== WHAT IS REQUIRED ==
Copy out each line featuring the string "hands" from the entries beneath.

== PROVIDED RECORDS ==

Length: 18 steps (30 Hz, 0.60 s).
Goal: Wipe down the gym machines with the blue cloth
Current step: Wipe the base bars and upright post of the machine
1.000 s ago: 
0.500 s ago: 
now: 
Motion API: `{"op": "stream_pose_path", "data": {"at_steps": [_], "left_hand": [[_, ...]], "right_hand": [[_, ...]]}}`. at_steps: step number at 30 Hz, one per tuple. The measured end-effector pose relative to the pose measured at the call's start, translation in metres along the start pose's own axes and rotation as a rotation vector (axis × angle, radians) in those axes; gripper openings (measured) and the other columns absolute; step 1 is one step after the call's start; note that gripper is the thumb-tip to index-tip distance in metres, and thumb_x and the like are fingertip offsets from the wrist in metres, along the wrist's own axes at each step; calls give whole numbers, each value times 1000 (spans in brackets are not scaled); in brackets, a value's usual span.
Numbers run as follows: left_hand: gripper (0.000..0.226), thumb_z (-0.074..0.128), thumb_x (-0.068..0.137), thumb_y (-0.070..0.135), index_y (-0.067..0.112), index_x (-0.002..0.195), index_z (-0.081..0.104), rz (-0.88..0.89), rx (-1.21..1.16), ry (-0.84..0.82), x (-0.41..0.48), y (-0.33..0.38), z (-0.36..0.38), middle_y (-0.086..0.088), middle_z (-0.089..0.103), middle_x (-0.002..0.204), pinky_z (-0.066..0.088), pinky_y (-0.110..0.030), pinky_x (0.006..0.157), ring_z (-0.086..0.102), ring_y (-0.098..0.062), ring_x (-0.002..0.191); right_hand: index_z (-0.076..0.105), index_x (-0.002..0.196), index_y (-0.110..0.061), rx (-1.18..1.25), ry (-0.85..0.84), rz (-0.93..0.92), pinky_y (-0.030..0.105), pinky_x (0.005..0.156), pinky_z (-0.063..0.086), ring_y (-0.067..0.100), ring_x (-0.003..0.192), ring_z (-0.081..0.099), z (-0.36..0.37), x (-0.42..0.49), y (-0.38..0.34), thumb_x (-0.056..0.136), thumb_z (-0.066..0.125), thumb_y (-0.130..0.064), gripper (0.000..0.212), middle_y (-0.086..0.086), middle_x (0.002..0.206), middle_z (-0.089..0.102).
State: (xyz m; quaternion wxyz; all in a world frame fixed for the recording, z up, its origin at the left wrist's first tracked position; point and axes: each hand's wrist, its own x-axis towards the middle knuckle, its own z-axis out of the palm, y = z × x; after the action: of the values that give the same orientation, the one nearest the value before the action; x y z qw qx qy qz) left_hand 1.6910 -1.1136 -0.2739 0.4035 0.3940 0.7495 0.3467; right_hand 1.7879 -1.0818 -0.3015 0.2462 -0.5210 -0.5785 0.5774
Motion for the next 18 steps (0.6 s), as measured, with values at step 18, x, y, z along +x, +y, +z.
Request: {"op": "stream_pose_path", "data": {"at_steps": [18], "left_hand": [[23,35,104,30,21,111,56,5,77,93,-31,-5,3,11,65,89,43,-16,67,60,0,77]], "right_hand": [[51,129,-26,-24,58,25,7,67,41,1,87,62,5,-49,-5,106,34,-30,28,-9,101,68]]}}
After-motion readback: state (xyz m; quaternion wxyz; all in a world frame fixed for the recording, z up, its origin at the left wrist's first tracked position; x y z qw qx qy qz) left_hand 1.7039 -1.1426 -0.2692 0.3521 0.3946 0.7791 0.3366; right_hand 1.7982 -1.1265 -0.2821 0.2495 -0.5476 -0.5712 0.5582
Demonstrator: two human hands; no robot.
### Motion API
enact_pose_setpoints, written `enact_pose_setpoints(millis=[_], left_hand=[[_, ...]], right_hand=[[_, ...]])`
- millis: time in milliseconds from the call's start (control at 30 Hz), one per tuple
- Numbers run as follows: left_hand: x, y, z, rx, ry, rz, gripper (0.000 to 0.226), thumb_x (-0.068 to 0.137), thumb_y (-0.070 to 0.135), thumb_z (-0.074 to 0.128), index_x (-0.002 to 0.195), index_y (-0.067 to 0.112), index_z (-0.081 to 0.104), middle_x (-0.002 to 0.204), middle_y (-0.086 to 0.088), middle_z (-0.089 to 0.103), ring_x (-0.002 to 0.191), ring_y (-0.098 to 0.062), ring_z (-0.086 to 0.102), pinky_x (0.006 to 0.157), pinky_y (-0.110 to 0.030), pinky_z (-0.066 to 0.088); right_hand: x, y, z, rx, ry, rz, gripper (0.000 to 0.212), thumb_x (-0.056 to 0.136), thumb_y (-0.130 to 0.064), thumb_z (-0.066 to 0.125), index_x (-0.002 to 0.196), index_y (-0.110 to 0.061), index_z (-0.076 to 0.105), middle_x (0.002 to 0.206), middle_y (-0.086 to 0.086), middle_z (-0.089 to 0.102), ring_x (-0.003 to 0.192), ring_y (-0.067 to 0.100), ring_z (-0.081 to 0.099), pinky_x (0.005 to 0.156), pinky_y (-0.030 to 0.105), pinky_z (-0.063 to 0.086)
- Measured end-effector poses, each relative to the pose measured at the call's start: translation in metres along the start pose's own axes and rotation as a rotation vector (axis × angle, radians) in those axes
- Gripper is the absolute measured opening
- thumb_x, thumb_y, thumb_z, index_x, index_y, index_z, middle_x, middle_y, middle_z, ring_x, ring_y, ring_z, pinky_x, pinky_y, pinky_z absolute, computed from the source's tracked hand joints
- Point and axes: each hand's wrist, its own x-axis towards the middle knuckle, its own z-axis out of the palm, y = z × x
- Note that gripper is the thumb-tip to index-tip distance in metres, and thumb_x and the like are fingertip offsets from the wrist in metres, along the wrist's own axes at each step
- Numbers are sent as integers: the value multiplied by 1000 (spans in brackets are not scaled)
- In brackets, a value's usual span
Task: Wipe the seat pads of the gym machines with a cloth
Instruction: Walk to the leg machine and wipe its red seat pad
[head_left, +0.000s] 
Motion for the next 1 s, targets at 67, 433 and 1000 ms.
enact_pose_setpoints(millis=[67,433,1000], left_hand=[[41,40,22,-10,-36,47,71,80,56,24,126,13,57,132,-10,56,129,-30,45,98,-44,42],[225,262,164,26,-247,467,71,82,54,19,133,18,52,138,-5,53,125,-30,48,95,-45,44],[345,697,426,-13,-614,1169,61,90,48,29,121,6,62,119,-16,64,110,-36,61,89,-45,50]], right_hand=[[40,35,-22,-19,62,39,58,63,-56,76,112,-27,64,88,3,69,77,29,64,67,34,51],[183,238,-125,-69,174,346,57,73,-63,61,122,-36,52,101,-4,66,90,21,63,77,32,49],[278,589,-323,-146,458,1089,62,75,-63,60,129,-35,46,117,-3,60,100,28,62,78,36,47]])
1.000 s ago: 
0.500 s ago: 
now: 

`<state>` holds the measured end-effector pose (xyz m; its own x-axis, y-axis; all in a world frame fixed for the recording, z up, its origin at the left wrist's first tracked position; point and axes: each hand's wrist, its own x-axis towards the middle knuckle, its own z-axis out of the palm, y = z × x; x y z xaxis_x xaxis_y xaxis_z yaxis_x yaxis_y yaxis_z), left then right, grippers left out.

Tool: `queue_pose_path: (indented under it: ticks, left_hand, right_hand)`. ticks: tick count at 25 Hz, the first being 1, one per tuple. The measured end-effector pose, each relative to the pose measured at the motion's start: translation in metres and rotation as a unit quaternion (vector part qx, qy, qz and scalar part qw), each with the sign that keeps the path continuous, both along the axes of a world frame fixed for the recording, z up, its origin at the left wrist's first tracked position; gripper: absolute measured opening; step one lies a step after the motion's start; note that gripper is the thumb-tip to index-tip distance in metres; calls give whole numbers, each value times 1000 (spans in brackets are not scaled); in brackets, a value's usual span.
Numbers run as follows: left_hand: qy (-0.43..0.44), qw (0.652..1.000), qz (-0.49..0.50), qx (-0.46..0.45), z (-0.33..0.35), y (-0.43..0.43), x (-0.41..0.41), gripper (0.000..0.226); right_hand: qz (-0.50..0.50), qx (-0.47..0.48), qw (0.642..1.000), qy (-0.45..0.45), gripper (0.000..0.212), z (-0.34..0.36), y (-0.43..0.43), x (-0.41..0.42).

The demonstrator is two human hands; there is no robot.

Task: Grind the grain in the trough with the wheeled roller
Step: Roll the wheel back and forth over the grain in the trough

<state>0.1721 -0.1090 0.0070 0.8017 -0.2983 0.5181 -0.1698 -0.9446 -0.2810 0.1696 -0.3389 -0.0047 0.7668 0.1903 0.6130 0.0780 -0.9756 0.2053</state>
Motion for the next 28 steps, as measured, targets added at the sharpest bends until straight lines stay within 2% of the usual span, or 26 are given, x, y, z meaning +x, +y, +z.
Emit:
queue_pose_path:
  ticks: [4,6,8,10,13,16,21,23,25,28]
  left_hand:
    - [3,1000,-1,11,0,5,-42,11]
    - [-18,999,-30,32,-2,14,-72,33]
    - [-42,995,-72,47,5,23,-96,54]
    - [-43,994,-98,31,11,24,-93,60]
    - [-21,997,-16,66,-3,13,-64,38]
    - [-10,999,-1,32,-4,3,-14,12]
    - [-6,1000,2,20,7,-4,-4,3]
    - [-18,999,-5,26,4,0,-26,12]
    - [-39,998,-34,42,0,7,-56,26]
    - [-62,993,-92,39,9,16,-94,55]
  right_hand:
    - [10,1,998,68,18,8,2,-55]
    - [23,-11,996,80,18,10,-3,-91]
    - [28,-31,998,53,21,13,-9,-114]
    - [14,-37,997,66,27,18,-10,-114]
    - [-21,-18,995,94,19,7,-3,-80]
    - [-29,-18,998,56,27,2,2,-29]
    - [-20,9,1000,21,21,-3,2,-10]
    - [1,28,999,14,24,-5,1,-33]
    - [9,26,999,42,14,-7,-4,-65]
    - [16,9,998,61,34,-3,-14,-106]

== EXPECTED OUTPUT ==
Demonstrator: two human hands; no robot.
The demonstrator is two human hands; there is no robot.

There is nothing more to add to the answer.